■ **Task prompt**: From the first line to the last, copy the listing exactly and omit the pictures.

■ **Data excerpt**:
* * *
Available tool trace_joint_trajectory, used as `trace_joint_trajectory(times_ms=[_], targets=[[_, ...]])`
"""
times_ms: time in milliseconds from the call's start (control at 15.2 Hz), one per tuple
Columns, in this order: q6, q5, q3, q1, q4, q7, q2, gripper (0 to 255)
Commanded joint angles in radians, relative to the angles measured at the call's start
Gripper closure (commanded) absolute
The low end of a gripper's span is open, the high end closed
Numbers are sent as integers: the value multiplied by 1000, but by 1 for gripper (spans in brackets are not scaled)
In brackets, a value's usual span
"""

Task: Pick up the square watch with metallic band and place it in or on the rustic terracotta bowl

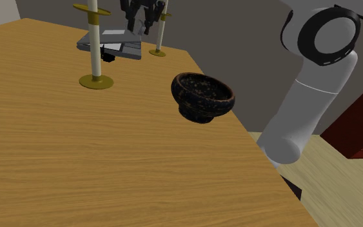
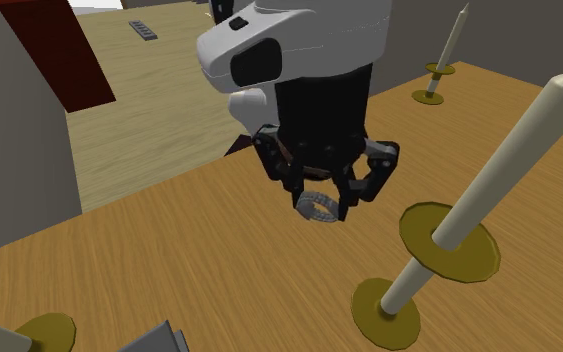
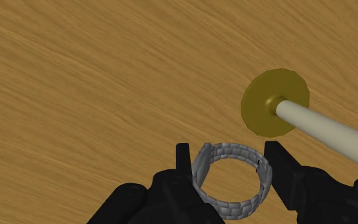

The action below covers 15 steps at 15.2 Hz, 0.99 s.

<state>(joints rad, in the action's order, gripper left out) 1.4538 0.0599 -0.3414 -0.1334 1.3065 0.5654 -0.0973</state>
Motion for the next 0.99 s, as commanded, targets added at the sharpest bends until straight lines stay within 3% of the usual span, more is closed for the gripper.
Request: trace_joint_trajectory(times_ms=[0,132,462,924], targets=[[-34,-5,-2,-3,-46,5,-14,255],[-56,-9,-3,-6,-81,9,-26,255],[-4,73,12,17,202,-17,215,255],[-9,153,43,0,475,-37,503,255]])
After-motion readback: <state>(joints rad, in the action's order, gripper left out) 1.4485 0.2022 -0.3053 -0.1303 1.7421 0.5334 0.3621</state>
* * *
■ **Exercise output**:
Available tool trace_joint_trajectory, used as `trace_joint_trajectory(times_ms=[_], targets=[[_, ...]])`
"""
times_ms: time in milliseconds from the call's start (control at 15.2 Hz), one per tuple
Columns, in this order: q6, q5, q3, q1, q4, q7, q2, gripper (0 to 255)
Commanded joint angles in radians, relative to the angles measured at the call's start
Gripper closure (commanded) absolute
The low end of a gripper's span is open, the high end closed
Numbers are sent as integers: the value multiplied by 1000, but by 1 for gripper (spans in brackets are not scaled)
In brackets, a value's usual span
"""

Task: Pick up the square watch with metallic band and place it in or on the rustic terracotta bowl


The action below covers 15 steps at 15.2 Hz, 0.99 s.

<state>(joints rad, in the action's order, gripper left out) 1.4538 0.0599 -0.3414 -0.1334 1.3065 0.5654 -0.0973</state>
Motion for the next 0.99 s, as commanded, targets added at the sharpest bends until straight lines stay within 3% of the usual span, more is closed for the gripper.
Request: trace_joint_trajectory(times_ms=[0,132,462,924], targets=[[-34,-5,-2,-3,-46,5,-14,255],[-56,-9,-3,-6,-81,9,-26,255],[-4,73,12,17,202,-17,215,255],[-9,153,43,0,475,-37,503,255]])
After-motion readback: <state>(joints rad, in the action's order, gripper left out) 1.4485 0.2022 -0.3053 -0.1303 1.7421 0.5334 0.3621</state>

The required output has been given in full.